Tudo isso e mais os trocados em remédios
contra calvície têm sido destrinchados a duras penas por uma plêiade de
repórteres irrequietos do bom e velho jornalismo investigativo. Nomes como Bela
Megale, do GLOBO, ou Guilherme Amado, do Metrópoles, são apenas alguns dos que
não largam o osso quando farejam malfeitos. Sem essa tropa aliada à sociedade
civil que combate a corrupção, e a alguns parlamentares (sempre os mesmos) com
raro espírito de servidor público, a treva nacional seria funda.

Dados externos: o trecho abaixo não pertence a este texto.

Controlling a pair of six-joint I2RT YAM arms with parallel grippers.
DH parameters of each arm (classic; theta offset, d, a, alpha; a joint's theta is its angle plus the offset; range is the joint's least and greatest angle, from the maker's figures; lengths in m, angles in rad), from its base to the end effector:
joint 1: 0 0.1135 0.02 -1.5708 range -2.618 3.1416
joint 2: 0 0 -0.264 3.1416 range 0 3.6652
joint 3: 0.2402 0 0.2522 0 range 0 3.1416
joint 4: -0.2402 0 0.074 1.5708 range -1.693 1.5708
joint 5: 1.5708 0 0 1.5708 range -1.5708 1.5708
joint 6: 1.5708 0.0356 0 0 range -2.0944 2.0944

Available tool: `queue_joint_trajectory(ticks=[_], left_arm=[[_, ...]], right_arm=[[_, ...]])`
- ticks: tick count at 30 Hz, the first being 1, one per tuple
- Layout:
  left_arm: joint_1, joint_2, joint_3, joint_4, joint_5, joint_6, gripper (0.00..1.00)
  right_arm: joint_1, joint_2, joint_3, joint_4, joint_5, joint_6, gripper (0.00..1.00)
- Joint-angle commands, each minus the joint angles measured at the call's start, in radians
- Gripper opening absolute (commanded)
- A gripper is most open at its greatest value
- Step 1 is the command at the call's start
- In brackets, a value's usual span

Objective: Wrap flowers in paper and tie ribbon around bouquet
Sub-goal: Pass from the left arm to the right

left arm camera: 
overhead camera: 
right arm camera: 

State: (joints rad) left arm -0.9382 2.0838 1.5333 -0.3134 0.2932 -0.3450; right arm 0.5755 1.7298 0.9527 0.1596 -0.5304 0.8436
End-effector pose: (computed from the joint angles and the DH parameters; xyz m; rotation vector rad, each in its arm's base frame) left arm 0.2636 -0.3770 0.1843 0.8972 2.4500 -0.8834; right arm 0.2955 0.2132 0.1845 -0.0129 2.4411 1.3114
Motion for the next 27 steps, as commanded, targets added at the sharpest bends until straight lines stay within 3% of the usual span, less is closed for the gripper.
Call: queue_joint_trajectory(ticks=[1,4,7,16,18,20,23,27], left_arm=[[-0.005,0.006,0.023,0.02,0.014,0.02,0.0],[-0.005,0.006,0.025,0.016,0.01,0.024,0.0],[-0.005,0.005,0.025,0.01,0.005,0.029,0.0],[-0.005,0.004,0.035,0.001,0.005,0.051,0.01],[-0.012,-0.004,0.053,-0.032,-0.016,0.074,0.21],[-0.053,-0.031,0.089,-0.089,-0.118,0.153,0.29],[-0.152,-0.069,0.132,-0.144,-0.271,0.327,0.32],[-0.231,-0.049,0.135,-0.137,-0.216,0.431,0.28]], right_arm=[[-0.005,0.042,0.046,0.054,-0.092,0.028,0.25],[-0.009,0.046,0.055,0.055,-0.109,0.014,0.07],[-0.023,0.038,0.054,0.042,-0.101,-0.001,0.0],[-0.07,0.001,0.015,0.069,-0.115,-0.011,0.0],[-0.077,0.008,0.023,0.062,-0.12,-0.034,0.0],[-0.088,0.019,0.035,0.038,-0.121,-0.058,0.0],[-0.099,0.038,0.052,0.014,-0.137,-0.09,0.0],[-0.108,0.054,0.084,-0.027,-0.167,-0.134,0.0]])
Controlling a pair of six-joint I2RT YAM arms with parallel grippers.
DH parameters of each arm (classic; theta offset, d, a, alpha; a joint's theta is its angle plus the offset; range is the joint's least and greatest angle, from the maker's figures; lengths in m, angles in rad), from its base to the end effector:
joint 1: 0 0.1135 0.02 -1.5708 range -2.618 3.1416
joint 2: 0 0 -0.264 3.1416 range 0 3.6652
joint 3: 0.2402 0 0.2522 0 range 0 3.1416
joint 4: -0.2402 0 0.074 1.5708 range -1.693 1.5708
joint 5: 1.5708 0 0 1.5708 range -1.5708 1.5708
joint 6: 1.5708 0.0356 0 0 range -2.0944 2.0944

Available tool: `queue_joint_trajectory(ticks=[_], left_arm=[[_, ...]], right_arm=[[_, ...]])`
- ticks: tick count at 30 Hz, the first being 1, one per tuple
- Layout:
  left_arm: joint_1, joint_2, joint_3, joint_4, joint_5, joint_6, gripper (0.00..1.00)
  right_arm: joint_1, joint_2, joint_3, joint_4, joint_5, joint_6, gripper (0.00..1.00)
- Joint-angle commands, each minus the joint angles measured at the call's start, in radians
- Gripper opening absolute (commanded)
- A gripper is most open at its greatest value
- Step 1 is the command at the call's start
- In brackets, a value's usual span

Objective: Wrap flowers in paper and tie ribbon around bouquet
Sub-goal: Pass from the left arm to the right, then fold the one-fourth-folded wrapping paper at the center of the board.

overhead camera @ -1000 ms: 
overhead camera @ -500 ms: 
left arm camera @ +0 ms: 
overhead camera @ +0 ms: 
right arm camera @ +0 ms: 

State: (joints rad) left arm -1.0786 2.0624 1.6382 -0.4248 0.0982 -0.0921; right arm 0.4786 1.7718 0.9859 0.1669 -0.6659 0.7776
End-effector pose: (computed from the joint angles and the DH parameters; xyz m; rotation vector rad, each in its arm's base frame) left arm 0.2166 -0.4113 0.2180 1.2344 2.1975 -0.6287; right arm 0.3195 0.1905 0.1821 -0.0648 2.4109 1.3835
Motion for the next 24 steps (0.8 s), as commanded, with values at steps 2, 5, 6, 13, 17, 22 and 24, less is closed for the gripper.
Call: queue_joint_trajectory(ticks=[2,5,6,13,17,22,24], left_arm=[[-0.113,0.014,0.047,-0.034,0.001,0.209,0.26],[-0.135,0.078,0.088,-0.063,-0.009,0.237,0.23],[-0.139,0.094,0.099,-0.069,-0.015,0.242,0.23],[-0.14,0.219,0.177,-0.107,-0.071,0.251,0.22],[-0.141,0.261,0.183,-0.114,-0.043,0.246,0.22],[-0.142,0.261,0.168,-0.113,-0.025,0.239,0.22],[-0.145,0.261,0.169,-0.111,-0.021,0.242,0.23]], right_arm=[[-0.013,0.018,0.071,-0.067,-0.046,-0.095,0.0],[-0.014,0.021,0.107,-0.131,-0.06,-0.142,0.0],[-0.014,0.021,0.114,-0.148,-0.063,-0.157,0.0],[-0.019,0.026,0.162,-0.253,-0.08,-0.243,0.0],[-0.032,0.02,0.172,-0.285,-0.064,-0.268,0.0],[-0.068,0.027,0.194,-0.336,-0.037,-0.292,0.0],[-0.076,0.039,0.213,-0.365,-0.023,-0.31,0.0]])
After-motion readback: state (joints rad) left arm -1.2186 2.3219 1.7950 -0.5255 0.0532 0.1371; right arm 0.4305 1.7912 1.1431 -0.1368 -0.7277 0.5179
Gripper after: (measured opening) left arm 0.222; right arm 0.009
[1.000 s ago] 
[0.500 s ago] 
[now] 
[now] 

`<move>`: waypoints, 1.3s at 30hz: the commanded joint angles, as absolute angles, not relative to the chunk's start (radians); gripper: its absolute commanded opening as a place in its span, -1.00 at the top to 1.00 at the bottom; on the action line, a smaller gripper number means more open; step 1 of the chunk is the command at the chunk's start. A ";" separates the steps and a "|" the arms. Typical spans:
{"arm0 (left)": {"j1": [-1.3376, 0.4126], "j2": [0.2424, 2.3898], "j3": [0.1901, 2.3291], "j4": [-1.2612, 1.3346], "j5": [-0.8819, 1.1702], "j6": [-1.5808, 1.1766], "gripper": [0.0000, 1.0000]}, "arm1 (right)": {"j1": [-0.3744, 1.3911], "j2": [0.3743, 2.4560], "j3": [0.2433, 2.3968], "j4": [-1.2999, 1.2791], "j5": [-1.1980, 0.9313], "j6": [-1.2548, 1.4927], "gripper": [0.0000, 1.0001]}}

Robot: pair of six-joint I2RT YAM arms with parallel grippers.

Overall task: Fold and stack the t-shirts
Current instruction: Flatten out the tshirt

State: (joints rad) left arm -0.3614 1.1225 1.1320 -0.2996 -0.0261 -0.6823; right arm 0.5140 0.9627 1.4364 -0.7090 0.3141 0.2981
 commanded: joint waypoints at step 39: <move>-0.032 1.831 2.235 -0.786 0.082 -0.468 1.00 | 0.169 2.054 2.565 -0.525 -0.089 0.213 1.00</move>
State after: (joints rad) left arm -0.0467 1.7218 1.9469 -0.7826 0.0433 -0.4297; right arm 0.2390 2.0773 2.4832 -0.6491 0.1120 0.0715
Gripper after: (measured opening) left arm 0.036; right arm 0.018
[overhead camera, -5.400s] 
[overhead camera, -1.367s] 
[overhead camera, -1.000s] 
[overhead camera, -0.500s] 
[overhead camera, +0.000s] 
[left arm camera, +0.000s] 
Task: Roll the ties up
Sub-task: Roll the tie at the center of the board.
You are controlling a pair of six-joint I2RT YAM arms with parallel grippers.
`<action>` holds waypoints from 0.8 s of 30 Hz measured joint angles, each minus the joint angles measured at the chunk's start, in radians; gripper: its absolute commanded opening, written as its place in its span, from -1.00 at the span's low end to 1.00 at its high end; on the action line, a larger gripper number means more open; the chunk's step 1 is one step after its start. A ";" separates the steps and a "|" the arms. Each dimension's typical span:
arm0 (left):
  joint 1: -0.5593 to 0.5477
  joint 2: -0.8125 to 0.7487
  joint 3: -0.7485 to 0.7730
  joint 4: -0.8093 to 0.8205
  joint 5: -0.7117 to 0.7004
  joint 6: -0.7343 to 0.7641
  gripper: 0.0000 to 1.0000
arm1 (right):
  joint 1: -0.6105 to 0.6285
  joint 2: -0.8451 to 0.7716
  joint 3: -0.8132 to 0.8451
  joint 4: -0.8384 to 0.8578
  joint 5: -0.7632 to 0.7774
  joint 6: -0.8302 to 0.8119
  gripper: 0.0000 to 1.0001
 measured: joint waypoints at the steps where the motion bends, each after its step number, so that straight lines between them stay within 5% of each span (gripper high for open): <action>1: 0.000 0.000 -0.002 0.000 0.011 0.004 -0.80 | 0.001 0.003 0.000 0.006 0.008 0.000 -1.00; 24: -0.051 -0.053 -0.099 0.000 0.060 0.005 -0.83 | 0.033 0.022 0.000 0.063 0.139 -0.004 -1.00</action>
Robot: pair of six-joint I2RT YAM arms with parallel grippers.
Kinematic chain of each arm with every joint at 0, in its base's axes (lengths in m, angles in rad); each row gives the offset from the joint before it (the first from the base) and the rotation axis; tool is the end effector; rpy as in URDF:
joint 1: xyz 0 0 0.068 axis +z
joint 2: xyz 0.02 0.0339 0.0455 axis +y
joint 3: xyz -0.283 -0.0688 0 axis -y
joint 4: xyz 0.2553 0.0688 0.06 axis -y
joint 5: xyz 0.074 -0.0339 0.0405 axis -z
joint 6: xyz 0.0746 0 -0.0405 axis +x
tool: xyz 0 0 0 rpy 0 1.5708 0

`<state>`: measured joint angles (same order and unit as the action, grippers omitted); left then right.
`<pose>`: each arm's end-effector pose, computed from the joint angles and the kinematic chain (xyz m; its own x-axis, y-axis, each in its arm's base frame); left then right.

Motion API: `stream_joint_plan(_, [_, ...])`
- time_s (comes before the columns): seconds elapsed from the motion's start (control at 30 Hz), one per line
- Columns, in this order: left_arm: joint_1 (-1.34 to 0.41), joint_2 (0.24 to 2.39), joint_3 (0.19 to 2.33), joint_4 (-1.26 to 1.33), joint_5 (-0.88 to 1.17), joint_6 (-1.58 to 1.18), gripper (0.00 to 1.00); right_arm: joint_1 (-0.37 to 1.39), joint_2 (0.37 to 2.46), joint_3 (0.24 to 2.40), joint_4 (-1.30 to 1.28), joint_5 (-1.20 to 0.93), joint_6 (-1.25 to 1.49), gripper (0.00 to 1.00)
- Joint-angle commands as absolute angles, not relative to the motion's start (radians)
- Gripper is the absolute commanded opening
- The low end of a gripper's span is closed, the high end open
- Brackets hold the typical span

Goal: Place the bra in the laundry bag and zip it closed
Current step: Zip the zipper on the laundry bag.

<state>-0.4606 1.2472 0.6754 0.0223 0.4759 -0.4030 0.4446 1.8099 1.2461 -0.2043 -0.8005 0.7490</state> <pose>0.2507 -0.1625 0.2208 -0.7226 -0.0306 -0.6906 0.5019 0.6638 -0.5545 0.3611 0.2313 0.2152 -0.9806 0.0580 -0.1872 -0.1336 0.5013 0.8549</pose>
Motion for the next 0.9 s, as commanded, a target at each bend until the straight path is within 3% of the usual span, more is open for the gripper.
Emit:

Segundo dados coletados pelo Congresso em
Foco, respeitado site jornalístico dedicado ao Legislativo, a Lei de Acesso à
Informação (LAI), tão arduamente conquistada em 2011, anda chumbada. Em relação
ao governo de Dilma Rousseff, aumentaram em 663% as negativas por sigilo para
pedidos de informações específicas sobre a Presidência da República. Sobretudo
em tempos bolsonaristas, isso é devastador. Apesar de imperfeita, a LAI
brasileira é indispensável, pois estipula o dever do Estado de garantir ao
cidadão o direito à informação. Ela também prevê que os dados solicitados, se e
quando liberados, devem ser fornecidos de forma transparente, clara e em
linguagem compreensível. Contudo, como no caso de tantas outras obrigações
legais da máquina estatal, Bolsonaro radicalizou — além de não liberar nenhuma
informação nociva a sua tentativa de reeleição, dobra a aposta e impõe sigilo
máximo sobre o que quer manter lacrado.
O decreto de sigilo por cem anos da
carteira vacinal do presidente, imposto em plena pandemia global de Covid-19,
pareceu ser o que de fato era — sandice total. Já o inicial decreto de sigilo
sobre os encontros de Bolsonaro, no Palácio do Planalto, com dois pastores
picaretas chegados a uma propina, além de ligados ao Ministério da Educação,
foi de uma transparência assombrosa. Pareceu admitir: aí tem, e muito. Nada a
ver com a justificativa habitual de que as informações pedidas pelo GLOBO
poderiam colocar em risco a vida do presidente e de seus familiares. Tudo a ver
com o rombudo escândalo que parece ter contaminado a pasta. Se investigado a
fundo, pode ser decisivo. O revertério do sigilo já revelou que um dos pastores
delinquentes esteve 35 vezes no Planalto, e o outro dez. Uma CPI do MEC é o sonho
do Brasil que precisa saber logo o que tem escondido dentro do ovo. Ou é
proibido sonhar? Feliz Páscoa a todos.